Bosch Street Dataset: A Multi-Modal Dataset with Imaging Radar for Automated Driving
Karim Armanious, Maurice Quach, Michael Ulrich, Timo Winterling, Johannes Friesen, Sascha Braun, Daniel Jenet, Yuri Feldman, Eitan Kosman, Philipp Rapp, Volker Fischer, Marc Sons, Lukas Kohns, Daniel Eckstein, Daniela Egbert, Simone Letsch, Corinna Voege, Felix Huttner, Alexander Bartler, Robert Maiwald, Yancong Lin, Ulf Rüegg, Claudius Gläser, Bastian Bischoff, Jascha Freess, Karsten Haug, Kathrin Klee, Holger Caesar
TL;DR
The Bosch Street Dataset (BSD) addresses the lack of large-scale, high-resolution imaging radar data for HAD and ADAS by providing a multi-modal sensor belt (9 imaging radars, 4 lidars, 4 cameras) with full 360° coverage across urban, rural, and highway scenes. It combines extensive manual and auto-labeling, a dedicated development kit, and baseline benchmarks to enable robust radar-centric perception and sensor fusion research. Key findings show that imaging radar density and dataset scale substantially close the gap between radar and lidar performance, and that auto-labeling can scale annotations without sacrificing quality. BSD thus enables more reliable radar-based perception, supports cross-modal fusion studies, and is positioned to catalyze collaboration between Bosch and the HAD/ADAS research community.
Abstract
This paper introduces the Bosch street dataset (BSD), a novel multi-modal large-scale dataset aimed at promoting highly automated driving (HAD) and advanced driver-assistance systems (ADAS) research.

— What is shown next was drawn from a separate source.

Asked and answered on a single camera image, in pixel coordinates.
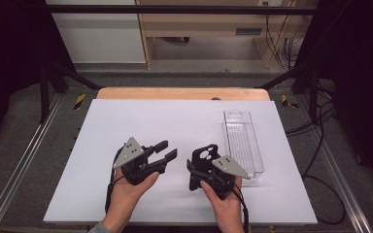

Unlike existing datasets, BSD offers a unique integration of high-resolution imaging radar, lidar, and camera sensors, providing unprecedented 360-degree coverage to bridge the current gap in high-resolution radar data availability. Spanning urban, rural, and highway environments, BSD enables detailed exploration into radar-based object detection and sensor fusion techniques. The dataset is aimed at facilitating academic and research collaborations between Bosch and current and future partners. This aims to foster joint efforts in developing cutting-edge HAD and ADAS technologies. The paper describes the dataset's key attributes, including its scalability, radar resolution, and labeling methodology. Key offerings also include initial benchmarks for sensor modalities and a development kit tailored for extensive data analysis and performance evaluation, underscoring our commitment to contributing valuable resources to the HAD and ADAS research community.